Furthermore, she believes that this current study offers enormous value, as it points to the importance of focusing on the prevention of excess adipose tissue in the liver - which is centered around your diet. "Some research suggests that coffee may be protective against liver damage from fat buildup. So if it is tolerated, it can be beneficial to drink up to two cups a day," says Palinski-Wade.
However, she quickly adds that stirring sugar and cream "can speed up the increase in fat in the liver.
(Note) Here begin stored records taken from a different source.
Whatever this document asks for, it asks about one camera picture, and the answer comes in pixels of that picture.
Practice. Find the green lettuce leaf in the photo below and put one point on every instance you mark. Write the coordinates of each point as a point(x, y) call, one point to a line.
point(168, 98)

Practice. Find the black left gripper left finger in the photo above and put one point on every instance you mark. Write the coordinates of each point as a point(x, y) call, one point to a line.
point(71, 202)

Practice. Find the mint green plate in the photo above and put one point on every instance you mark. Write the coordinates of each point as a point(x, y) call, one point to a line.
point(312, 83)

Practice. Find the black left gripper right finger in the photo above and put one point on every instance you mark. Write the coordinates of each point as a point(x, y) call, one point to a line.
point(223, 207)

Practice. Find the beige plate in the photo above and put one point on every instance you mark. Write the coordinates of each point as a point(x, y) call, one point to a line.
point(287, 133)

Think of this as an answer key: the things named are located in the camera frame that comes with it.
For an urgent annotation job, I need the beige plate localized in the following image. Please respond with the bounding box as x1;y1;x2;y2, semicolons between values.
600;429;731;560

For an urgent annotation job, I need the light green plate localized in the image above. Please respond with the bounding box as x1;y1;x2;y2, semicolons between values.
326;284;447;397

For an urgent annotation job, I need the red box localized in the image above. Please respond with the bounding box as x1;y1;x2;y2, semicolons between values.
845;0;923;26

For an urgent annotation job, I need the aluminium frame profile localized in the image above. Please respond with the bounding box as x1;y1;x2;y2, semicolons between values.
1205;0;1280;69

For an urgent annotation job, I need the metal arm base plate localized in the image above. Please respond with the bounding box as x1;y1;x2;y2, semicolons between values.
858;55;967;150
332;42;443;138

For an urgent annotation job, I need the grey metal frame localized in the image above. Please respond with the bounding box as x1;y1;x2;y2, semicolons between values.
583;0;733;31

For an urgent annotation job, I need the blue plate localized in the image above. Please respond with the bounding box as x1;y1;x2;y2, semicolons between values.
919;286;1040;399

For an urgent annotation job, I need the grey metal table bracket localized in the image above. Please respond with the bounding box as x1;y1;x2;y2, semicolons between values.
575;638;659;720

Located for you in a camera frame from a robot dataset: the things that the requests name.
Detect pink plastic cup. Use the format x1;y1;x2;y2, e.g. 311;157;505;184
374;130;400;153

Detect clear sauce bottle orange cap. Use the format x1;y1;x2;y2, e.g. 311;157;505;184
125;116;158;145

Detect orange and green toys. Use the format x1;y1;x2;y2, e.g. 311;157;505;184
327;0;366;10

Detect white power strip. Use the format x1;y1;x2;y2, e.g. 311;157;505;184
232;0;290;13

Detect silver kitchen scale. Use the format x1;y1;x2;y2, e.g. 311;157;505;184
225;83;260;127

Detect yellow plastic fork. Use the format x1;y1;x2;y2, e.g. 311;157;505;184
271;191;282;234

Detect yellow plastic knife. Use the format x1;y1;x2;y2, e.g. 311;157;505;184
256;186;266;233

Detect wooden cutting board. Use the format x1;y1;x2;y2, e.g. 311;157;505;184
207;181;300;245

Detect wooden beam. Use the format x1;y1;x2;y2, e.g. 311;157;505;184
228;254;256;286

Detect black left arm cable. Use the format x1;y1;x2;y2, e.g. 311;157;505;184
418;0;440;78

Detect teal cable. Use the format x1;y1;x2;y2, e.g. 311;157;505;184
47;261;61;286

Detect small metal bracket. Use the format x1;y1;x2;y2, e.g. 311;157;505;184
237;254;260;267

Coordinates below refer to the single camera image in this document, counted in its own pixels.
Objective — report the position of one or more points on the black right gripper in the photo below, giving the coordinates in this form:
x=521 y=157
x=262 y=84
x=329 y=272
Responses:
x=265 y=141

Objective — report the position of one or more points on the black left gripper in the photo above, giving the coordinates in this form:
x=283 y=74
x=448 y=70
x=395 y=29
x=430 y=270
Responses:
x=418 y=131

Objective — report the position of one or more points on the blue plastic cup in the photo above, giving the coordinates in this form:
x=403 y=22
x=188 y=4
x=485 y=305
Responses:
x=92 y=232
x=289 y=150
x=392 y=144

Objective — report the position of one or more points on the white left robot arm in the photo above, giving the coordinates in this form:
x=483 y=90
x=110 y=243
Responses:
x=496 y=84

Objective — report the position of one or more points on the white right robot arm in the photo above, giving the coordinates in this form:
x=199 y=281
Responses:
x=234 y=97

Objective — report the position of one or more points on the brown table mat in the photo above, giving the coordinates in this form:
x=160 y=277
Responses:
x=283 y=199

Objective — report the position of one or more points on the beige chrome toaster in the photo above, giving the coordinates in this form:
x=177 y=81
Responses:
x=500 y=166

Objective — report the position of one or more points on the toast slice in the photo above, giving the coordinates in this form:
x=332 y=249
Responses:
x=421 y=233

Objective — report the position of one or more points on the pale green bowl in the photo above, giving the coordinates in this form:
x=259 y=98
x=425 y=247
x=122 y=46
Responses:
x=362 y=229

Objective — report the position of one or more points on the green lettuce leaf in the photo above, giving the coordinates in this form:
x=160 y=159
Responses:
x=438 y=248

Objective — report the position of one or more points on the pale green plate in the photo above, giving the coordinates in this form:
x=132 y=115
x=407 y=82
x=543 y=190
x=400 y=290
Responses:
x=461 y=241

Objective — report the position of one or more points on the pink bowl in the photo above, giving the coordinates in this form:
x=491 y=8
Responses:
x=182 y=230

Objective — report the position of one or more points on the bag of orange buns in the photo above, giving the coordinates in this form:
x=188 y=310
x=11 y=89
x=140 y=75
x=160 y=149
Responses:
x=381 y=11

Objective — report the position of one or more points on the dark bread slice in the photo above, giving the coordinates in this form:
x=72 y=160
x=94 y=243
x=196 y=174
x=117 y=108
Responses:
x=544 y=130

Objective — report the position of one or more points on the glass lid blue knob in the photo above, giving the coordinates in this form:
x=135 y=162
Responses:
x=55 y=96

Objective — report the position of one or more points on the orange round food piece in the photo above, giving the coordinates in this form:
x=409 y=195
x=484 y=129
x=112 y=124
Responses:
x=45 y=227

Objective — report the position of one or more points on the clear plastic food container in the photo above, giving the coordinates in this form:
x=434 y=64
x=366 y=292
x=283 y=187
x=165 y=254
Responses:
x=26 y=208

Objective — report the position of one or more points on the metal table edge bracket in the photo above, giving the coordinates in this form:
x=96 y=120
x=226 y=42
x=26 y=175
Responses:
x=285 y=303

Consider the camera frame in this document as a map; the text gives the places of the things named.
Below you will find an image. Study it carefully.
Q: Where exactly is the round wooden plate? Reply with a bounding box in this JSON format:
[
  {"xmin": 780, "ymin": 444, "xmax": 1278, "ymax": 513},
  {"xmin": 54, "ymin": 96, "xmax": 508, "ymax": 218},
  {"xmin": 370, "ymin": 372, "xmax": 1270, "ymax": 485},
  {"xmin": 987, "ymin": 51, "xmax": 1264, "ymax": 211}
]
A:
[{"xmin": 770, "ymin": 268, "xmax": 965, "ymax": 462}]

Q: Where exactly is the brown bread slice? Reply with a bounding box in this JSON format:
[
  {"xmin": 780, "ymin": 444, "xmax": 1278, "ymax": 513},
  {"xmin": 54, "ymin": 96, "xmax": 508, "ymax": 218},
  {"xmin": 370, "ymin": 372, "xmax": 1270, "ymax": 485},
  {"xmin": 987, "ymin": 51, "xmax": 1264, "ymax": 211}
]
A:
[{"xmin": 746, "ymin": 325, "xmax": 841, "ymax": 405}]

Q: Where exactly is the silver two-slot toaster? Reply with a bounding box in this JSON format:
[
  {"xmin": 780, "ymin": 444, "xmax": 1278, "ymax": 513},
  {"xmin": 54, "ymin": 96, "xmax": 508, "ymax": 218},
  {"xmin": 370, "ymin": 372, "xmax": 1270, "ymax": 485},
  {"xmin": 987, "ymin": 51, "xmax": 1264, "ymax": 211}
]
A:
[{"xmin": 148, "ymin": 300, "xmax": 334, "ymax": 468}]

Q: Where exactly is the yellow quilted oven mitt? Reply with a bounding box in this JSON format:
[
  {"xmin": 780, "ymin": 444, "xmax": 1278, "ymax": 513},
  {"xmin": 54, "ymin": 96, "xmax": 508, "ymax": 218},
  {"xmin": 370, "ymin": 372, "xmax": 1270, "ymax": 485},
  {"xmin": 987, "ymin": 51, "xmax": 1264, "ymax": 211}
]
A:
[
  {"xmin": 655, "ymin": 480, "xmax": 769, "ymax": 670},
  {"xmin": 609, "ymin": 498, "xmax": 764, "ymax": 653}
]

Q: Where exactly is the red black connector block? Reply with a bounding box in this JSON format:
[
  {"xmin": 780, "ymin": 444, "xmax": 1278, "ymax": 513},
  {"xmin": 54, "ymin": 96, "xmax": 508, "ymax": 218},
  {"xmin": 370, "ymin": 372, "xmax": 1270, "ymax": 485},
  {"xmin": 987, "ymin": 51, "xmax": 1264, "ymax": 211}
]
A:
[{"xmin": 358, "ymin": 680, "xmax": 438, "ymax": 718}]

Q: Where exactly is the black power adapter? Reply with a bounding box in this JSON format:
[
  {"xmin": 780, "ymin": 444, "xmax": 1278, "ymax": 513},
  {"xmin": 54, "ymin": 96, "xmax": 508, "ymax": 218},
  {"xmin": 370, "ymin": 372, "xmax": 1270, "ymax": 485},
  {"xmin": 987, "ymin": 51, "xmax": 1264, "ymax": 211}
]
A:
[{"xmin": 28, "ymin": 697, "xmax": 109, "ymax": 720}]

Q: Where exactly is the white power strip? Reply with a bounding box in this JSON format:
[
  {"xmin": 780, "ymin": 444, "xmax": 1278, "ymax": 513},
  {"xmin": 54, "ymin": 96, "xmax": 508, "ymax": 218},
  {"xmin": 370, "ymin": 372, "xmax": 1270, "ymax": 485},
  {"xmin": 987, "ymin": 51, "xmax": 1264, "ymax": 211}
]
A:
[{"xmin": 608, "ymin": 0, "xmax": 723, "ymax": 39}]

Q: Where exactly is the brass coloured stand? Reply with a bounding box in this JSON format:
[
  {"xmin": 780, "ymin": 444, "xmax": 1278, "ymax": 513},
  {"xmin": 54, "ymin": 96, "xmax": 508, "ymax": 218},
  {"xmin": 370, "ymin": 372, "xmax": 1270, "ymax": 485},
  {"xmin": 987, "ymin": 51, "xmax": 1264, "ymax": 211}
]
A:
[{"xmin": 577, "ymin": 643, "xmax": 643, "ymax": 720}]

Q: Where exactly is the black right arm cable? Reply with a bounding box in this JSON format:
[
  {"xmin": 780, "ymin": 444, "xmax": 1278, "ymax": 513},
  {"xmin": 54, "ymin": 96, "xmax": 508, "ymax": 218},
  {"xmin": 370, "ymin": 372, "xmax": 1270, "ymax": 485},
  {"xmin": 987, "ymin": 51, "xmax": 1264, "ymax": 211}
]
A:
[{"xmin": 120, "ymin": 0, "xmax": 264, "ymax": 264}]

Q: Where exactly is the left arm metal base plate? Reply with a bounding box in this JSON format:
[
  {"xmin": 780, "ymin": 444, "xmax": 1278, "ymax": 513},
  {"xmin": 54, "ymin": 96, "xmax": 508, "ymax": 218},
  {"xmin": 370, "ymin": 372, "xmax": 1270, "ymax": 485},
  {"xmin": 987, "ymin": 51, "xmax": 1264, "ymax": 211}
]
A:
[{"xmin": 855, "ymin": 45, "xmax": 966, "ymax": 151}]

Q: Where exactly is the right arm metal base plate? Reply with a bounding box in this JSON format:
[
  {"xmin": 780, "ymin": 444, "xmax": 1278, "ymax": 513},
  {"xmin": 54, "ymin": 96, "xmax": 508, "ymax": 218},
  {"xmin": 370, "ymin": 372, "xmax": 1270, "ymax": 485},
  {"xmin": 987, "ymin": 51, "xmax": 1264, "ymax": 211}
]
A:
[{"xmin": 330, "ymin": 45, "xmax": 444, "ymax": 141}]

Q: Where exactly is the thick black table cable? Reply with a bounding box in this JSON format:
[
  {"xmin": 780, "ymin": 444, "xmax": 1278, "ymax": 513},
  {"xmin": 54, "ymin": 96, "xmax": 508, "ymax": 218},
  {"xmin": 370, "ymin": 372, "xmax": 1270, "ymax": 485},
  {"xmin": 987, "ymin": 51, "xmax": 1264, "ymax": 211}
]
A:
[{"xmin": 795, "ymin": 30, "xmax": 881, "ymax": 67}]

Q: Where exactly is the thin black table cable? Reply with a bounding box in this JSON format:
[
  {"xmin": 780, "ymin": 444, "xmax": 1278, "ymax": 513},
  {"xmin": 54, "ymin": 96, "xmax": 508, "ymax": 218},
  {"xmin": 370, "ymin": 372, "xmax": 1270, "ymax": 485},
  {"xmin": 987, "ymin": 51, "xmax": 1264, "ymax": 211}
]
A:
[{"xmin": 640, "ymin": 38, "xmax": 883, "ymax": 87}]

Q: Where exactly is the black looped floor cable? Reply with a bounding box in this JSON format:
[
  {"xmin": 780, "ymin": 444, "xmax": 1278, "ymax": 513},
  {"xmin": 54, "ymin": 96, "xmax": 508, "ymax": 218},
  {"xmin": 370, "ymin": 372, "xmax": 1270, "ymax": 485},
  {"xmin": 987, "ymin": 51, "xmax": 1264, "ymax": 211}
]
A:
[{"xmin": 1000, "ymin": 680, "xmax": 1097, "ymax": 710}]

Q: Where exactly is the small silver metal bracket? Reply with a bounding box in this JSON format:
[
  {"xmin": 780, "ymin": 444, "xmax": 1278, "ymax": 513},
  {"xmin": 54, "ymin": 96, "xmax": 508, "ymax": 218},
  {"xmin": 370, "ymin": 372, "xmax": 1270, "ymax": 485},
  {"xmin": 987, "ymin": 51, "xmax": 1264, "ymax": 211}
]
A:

Instead, enjoy coffee black or sweet with flavors such as cinnamon or vanilla extract."
In addition to reducing total sugar intake, Palinski-Wade also advises limiting alcohol consumption. "Following a Mediterranean style of eating rich in plant-based fats, nuts, seeds, whole grains and fatty fish may be the best strategy to reduce fat in the liver," she says.
Plus, consider placing more high-fiber foods - like broccoli, berries, apples, and lots of green vegetables and legumes - on your plate. "Fiber can help reduce fat deposits in the liver, while helping to promote stable blood sugar levels and fight insulin resistance," says Palinski-Wade.
"A study showed that spinach in particular can lower the risk of NAFLD, while the resistant starch found in legumes can also help reduce NAFLD," Palinski-Wade concludes.